═════ Input data

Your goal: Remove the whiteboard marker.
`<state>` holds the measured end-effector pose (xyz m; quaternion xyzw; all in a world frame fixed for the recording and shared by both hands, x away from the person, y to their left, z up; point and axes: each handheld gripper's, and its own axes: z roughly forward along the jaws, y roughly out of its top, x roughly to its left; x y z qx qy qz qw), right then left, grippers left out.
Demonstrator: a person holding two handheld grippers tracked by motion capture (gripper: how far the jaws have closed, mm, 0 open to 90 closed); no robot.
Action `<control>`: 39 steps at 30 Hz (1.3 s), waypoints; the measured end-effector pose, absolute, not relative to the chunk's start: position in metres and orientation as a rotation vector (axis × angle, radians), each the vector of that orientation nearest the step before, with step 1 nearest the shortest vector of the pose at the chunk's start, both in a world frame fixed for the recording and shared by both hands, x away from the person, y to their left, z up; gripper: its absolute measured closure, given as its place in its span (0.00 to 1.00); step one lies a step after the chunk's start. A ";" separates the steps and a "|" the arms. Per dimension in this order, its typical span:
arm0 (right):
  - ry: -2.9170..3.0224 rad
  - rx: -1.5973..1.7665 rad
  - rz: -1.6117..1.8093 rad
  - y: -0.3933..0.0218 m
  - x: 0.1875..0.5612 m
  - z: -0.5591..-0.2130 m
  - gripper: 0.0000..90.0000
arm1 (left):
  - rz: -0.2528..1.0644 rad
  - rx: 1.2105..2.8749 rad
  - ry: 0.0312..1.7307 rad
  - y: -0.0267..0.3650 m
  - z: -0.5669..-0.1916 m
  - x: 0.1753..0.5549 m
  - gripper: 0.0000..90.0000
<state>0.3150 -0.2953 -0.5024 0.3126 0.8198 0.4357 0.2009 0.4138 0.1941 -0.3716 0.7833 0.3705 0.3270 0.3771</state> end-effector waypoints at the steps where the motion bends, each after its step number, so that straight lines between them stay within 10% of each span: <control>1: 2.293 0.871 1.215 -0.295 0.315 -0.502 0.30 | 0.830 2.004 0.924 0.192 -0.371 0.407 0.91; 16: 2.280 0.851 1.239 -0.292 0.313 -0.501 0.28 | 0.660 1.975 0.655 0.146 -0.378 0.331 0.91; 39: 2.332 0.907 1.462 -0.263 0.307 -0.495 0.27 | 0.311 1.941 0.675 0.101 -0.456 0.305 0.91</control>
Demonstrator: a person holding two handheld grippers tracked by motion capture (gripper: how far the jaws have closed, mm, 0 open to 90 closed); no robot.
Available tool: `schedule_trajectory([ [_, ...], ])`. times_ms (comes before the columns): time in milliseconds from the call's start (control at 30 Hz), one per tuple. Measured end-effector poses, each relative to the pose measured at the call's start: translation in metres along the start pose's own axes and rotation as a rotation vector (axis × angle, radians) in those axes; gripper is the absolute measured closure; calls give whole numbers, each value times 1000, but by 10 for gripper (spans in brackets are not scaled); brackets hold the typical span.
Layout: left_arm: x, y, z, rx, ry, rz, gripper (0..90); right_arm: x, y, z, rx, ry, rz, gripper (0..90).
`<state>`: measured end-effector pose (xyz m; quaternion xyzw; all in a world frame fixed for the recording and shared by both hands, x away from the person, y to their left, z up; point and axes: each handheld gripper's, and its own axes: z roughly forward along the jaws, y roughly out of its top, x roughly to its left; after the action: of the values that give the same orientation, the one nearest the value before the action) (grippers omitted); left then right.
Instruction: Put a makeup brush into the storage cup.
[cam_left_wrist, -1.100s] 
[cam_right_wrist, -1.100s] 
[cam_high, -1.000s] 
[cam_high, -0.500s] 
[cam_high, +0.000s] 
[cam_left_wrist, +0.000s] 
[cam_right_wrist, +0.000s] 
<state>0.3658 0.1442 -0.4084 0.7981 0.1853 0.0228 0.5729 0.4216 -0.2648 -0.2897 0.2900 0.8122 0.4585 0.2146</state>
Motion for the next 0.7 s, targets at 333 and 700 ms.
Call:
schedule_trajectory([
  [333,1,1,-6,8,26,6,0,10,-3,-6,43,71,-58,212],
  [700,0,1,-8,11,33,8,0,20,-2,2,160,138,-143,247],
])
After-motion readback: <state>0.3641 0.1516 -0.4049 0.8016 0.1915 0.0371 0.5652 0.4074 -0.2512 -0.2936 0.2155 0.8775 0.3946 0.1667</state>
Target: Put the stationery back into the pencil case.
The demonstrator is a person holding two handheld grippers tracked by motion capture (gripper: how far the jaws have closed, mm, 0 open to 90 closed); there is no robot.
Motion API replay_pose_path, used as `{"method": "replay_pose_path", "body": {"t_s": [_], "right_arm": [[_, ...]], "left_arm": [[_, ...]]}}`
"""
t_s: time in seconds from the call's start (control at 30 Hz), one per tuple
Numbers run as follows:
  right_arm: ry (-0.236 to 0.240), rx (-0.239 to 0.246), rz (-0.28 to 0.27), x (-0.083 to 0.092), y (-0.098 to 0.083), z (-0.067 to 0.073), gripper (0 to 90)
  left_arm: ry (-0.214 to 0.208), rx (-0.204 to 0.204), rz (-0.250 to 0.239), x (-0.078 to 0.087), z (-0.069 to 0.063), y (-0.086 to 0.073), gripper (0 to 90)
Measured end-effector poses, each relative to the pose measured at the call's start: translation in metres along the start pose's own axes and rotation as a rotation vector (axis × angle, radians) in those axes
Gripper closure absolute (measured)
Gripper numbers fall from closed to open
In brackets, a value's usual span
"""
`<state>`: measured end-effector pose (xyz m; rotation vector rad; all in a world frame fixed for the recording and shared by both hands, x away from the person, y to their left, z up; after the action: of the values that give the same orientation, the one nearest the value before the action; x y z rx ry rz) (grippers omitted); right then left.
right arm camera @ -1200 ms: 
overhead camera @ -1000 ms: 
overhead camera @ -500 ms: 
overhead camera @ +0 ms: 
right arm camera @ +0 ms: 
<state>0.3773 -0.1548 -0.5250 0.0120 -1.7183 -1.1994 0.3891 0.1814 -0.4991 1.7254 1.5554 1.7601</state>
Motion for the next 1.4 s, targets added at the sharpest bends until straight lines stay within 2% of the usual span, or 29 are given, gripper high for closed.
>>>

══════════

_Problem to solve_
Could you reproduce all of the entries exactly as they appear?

_Result of the exercise_
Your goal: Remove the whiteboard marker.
`<state>` holds the measured end-effector pose (xyz m; quaternion xyzw; all in a world frame fixed for the recording and shared by both hands, x away from the person, y to their left, z up; point and axes: each handheld gripper's, and its own axes: z roughly forward along the jaws, y roughly out of its top, x roughly to its left; x y z qx qy qz qw), right then left, grippers left out.
Demonstrator: a person holding two handheld grippers tracked by motion capture (gripper: how far the jaws have closed, mm, 0 open to 90 closed); no robot.
Action `<control>`: 39 steps at 30 Hz (1.3 s), waypoints; the measured end-effector pose, absolute, not relative to the chunk's start: position in metres and orientation as a rotation vector (axis × angle, radians), each the vector of that orientation nearest the step before, with step 1 nearest the shortest vector of the pose at the chunk's start, both in a world frame fixed for the recording and shared by both hands, x away from the person, y to their left, z up; gripper: its absolute measured closure, given as its place in its span (0.00 to 1.00); step one lies a step after the chunk's start. A ";" separates the steps and a "|" the arms. Per dimension in this order, its typical span:
arm0 (right):
  - ry: -2.9170..3.0224 rad
  - rx: -1.5973..1.7665 rad
  - rz: -1.6117..1.8093 rad
  - y: -0.3933..0.0218 m
  - x: 0.1875..0.5612 m
  - z: -0.5591..-0.2130 m
  - gripper: 0.0000..90.0000
arm1 (left):
  - rz: -0.2528..1.0644 rad
  - rx: 1.2105..2.8749 rad
  - ry: 0.0312..1.7307 rad
  - y: -0.0267..0.3650 m
  - z: -0.5669..-0.1916 m
  - x: 0.1753..0.5549 m
  - gripper: 0.0000..90.0000
<state>0.3150 -0.2953 -0.5024 0.3126 0.8198 0.4357 0.2009 0.4138 0.1941 -0.3716 0.7833 0.3705 0.3270 0.3771</state> end-effector waypoints at the steps where the motion bends, each after its step number, so that straight lines between them stay within 10% of each span: <control>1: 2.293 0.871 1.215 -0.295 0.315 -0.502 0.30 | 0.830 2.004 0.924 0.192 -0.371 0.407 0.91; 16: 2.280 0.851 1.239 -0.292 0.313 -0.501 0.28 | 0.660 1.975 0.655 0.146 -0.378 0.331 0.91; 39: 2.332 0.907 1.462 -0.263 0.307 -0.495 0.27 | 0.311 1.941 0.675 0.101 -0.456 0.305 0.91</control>
Demonstrator: a person holding two handheld grippers tracked by motion capture (gripper: how far the jaws have closed, mm, 0 open to 90 closed); no robot.
Available tool: `schedule_trajectory([ [_, ...], ])`. times_ms (comes before the columns): time in milliseconds from the call's start (control at 30 Hz), one per tuple. Measured end-effector poses, each relative to the pose measured at the call's start: translation in metres along the start pose's own axes and rotation as a rotation vector (axis × angle, radians) in those axes; gripper is the absolute measured closure; calls give whole numbers, each value times 1000, but by 10 for gripper (spans in brackets are not scaled); brackets hold the typical span.
Layout: left_arm: x, y, z, rx, ry, rz, gripper (0..90); right_arm: x, y, z, rx, ry, rz, gripper (0..90).
`<state>`: measured end-effector pose (xyz m; quaternion xyzw; all in a world frame fixed for the recording and shared by both hands, x away from the person, y to their left, z up; point and axes: each handheld gripper's, and its own axes: z roughly forward along the jaws, y roughly out of its top, x roughly to its left; after the action: of the values that give the same orientation, the one nearest the value before the action) (grippers omitted); left then right.
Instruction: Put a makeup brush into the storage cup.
[cam_left_wrist, -1.100s] 
[cam_right_wrist, -1.100s] 
[cam_high, -1.000s] 
[cam_high, -0.500s] 
[cam_high, +0.000s] 
[cam_left_wrist, +0.000s] 
[cam_right_wrist, +0.000s] 
<state>0.3658 0.1442 -0.4084 0.7981 0.1853 0.0228 0.5729 0.4216 -0.2648 -0.2897 0.2900 0.8122 0.4585 0.2146</state>
Motion for the next 0.7 s, targets at 333 and 700 ms.
Call:
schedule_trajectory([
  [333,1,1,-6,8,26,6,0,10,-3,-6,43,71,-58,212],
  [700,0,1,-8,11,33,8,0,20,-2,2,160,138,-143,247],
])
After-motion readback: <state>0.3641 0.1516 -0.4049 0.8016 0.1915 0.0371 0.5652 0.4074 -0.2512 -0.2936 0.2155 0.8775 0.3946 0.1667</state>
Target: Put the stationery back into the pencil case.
The demonstrator is a person holding two handheld grippers tracked by motion capture (gripper: how far the jaws have closed, mm, 0 open to 90 closed); there is no robot.
Motion API replay_pose_path, used as `{"method": "replay_pose_path", "body": {"t_s": [_], "right_arm": [[_, ...]], "left_arm": [[_, ...]]}}`
"""
t_s: time in seconds from the call's start (control at 30 Hz), one per tuple
Numbers run as follows:
  right_arm: ry (-0.236 to 0.240), rx (-0.239 to 0.246), rz (-0.28 to 0.27), x (-0.083 to 0.092), y (-0.098 to 0.083), z (-0.067 to 0.073), gripper (0 to 90)
  left_arm: ry (-0.214 to 0.208), rx (-0.204 to 0.204), rz (-0.250 to 0.239), x (-0.078 to 0.087), z (-0.069 to 0.063), y (-0.086 to 0.073), gripper (0 to 90)
Measured end-effector poses, each relative to the pose measured at the call's start: translation in metres along the start pose's own axes and rotation as a rotation vector (axis × angle, radians) in those axes
Gripper closure absolute (measured)
Gripper numbers fall from closed to open
In brackets, a value's usual span
"""
`<state>`: measured end-effector pose (xyz m; rotation vector rad; all in a world frame fixed for the recording and shared by both hands, x away from the person, y to their left, z up; after the action: of the values that give the same orientation, the one nearest the value before the action; x y z rx ry rz) (grippers omitted); right then left.
right arm camera @ -1200 ms: 
overhead camera @ -1000 ms: 
overhead camera @ -500 ms: 
overhead camera @ +0 ms: 
right arm camera @ +0 ms: 
<state>0.3773 -0.1548 -0.5250 0.0120 -1.7183 -1.1994 0.3891 0.1814 -0.4991 1.7254 1.5554 1.7601</state>
Motion for the next 1.4 s, targets added at the sharpest bends until straight lines stay within 2% of the usual span, or 29 are given, gripper high for closed.
>>>

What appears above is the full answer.